(Records from a dataset)
━━━━━━━━━━━━━━━━
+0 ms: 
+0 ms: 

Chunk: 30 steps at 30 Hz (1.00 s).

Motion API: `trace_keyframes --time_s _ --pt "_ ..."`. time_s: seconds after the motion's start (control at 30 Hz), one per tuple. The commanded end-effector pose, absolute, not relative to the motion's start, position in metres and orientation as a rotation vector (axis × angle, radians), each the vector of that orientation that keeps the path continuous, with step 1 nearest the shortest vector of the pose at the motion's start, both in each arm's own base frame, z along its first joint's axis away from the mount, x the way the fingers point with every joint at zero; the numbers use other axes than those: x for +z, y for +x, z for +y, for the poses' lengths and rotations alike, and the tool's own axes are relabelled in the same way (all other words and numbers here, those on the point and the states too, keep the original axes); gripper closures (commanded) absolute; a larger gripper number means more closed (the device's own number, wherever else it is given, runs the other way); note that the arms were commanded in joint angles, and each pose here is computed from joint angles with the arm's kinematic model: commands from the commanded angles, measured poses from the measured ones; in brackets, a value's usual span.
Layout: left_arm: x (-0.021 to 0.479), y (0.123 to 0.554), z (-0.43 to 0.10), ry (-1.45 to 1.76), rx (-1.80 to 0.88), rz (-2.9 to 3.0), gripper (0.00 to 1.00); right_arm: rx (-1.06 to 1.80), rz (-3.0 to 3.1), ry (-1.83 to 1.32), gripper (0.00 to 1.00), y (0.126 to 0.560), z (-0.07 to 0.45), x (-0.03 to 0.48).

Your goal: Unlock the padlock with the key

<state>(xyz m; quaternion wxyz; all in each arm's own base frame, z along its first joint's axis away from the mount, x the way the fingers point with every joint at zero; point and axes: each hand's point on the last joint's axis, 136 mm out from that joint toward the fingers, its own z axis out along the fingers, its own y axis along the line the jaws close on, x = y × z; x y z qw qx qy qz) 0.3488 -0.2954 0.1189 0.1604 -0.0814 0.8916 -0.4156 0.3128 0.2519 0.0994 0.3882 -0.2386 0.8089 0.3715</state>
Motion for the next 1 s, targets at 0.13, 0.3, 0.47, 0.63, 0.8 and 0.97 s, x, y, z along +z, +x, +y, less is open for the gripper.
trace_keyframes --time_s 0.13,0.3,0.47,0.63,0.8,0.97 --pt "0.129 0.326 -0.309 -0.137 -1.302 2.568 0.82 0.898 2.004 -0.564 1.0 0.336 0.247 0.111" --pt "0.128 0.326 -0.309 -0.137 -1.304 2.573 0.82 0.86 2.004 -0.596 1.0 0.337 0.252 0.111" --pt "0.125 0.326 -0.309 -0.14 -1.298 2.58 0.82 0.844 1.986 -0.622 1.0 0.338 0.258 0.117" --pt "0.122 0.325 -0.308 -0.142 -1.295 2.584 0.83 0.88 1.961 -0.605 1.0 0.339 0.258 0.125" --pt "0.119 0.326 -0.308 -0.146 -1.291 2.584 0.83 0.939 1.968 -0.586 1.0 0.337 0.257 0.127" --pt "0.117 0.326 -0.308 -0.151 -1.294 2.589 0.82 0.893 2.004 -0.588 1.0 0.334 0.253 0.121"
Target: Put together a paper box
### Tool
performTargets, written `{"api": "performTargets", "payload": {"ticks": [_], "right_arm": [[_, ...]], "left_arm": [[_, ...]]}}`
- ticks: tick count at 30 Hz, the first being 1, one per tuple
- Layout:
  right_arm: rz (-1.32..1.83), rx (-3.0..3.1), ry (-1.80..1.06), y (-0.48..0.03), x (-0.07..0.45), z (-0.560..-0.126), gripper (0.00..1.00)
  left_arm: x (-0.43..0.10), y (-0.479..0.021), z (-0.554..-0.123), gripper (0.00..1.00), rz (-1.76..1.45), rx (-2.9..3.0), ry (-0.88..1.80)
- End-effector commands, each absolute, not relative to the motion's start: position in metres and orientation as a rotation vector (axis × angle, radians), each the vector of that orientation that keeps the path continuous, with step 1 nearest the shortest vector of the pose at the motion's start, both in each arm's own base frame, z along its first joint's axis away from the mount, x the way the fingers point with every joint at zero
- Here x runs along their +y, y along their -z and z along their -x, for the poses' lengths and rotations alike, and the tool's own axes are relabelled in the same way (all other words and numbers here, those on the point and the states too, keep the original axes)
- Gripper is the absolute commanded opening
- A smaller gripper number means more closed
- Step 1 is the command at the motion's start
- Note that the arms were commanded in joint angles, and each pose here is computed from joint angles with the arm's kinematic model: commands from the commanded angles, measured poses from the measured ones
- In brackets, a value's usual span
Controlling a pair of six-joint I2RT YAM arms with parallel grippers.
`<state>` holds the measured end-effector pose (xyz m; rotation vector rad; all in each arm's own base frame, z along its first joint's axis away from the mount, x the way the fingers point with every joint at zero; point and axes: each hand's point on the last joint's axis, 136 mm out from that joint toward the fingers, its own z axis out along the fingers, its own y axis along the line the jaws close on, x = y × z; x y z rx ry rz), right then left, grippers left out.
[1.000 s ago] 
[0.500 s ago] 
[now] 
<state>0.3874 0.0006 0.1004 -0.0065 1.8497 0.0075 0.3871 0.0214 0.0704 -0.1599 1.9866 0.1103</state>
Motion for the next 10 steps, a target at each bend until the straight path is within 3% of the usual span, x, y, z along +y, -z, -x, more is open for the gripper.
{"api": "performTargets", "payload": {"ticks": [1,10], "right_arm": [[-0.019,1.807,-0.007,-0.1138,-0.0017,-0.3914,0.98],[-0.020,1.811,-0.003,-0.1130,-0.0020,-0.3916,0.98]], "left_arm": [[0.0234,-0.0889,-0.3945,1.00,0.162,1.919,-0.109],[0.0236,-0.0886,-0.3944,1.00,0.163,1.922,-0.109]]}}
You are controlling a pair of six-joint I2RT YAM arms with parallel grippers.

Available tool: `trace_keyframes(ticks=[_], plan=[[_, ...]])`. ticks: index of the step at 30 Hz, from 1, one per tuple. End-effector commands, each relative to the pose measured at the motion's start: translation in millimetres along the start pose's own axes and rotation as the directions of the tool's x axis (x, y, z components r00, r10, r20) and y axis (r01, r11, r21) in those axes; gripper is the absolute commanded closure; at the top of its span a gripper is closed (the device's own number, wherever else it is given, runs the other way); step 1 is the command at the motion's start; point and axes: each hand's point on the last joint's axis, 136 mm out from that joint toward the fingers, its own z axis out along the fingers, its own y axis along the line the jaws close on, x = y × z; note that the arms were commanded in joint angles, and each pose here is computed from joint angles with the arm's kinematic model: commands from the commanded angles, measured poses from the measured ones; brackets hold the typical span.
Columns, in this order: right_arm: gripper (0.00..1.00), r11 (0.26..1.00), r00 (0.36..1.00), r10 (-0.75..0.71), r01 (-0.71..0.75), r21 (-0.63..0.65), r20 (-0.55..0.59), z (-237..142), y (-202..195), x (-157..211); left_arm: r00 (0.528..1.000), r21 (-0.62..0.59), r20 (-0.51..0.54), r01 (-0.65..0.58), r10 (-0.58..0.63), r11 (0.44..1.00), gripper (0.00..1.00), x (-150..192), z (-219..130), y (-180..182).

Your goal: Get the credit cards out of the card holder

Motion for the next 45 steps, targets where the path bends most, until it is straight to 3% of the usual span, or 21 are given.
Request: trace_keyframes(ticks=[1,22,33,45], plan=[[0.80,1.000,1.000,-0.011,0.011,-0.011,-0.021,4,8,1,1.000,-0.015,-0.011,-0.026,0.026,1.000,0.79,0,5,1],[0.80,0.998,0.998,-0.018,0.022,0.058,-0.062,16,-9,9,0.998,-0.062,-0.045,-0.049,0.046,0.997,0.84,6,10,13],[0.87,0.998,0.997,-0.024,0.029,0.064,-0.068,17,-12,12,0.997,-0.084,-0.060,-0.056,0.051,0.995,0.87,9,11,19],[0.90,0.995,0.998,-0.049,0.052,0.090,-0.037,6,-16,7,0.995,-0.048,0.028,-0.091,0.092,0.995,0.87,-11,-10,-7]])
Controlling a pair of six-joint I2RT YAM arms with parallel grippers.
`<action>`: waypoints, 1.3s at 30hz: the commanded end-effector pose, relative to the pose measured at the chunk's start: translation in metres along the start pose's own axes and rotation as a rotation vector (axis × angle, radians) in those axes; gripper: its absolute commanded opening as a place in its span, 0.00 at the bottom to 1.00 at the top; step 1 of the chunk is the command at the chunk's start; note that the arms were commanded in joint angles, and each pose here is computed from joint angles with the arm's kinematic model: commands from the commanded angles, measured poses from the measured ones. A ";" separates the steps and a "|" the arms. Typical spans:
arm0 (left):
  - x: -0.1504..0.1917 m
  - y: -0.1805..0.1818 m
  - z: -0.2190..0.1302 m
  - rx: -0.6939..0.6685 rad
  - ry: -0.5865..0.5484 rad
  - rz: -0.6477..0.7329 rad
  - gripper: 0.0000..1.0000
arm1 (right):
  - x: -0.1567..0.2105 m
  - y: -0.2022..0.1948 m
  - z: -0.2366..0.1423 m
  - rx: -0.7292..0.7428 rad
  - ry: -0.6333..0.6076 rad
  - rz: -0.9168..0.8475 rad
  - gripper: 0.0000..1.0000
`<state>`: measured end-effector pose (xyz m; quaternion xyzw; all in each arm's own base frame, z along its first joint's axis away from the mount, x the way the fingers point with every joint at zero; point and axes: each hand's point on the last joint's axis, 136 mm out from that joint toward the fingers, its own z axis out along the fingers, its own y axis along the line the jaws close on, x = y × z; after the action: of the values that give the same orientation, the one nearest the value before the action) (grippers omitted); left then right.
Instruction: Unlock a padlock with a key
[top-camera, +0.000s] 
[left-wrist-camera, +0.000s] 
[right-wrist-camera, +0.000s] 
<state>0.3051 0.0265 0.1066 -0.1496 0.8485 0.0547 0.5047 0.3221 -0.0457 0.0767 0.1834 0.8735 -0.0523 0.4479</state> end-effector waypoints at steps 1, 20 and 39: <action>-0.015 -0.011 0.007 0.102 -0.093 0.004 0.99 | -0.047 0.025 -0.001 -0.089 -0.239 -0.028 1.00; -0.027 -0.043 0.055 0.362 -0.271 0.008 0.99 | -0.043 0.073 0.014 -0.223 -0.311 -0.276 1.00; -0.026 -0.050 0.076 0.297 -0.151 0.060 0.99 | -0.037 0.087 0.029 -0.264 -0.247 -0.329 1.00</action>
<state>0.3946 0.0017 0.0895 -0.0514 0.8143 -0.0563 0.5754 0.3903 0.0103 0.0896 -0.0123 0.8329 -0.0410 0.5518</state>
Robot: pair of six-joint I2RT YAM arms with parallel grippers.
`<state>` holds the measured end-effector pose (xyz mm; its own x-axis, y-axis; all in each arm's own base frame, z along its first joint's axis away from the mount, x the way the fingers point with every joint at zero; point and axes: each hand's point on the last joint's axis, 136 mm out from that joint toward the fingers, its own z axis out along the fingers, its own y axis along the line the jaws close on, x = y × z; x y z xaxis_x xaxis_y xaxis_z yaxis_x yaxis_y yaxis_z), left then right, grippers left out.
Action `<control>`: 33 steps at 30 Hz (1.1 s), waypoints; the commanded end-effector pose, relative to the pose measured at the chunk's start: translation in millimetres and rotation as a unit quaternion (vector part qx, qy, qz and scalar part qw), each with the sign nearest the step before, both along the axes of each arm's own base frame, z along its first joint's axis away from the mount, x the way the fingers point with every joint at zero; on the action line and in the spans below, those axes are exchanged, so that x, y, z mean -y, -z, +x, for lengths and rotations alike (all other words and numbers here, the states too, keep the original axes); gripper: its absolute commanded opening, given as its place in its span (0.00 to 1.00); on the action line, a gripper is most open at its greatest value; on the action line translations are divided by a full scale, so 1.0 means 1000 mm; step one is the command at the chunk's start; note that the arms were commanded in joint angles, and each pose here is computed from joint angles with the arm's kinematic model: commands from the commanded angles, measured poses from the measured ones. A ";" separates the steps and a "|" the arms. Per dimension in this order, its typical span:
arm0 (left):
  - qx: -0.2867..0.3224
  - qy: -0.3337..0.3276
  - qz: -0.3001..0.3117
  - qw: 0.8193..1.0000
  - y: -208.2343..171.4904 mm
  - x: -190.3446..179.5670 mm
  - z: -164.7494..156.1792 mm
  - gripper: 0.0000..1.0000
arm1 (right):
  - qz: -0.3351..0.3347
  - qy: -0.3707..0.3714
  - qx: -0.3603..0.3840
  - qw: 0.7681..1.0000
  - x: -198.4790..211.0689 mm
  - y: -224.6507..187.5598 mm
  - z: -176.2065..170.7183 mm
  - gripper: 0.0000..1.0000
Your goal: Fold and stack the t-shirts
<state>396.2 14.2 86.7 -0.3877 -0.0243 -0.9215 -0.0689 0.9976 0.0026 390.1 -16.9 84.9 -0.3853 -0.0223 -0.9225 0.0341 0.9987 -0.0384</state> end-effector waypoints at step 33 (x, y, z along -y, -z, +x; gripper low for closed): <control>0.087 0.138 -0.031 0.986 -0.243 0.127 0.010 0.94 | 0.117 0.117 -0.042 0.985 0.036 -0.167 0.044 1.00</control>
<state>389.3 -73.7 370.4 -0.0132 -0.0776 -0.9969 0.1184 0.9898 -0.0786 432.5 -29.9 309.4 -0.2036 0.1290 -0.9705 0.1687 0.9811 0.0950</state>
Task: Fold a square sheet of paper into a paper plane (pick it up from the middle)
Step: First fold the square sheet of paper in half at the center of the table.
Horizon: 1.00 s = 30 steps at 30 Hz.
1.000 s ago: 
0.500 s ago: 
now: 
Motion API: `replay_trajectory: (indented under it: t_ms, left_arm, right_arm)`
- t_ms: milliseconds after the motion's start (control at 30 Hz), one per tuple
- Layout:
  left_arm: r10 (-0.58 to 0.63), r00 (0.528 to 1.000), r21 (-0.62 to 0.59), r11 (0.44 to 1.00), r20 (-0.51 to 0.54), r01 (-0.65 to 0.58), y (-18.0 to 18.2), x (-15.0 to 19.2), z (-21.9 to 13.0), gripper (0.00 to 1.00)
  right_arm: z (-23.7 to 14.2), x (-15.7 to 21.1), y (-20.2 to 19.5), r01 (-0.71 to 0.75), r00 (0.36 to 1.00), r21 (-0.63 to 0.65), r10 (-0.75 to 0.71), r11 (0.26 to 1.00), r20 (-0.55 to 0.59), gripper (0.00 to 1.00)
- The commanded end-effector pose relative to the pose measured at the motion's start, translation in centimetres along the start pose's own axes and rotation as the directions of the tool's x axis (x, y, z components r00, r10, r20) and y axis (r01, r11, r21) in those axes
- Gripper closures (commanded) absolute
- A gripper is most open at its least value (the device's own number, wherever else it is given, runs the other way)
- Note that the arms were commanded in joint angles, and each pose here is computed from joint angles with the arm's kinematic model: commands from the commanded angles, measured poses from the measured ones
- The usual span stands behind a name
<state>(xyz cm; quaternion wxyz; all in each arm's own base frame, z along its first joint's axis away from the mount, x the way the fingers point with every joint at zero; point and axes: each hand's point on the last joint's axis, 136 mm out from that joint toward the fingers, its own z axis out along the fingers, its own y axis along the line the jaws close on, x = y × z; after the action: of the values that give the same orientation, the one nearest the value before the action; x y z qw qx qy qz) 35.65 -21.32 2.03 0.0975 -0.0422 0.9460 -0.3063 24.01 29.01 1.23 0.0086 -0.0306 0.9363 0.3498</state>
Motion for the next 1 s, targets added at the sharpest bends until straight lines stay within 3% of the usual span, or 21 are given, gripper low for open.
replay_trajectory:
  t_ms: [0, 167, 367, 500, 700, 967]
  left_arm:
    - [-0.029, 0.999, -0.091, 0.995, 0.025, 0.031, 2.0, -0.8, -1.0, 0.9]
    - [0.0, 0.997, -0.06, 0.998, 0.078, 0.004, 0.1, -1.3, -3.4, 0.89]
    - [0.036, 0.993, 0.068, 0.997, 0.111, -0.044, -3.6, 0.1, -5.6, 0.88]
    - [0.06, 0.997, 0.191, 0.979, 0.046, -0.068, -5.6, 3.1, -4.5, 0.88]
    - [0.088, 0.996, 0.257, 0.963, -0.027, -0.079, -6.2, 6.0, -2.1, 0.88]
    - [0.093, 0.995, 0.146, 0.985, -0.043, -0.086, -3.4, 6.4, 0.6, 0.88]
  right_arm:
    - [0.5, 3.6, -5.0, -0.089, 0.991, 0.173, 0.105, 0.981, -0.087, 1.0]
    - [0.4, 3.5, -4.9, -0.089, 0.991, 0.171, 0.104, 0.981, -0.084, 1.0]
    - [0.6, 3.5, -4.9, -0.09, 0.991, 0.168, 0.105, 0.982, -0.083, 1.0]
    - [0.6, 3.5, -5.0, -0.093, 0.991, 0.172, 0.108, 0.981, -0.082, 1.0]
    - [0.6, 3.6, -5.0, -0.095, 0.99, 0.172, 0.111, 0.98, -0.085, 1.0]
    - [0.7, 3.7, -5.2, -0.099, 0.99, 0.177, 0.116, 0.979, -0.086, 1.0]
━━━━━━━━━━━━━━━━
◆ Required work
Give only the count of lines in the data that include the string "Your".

◆ Result
3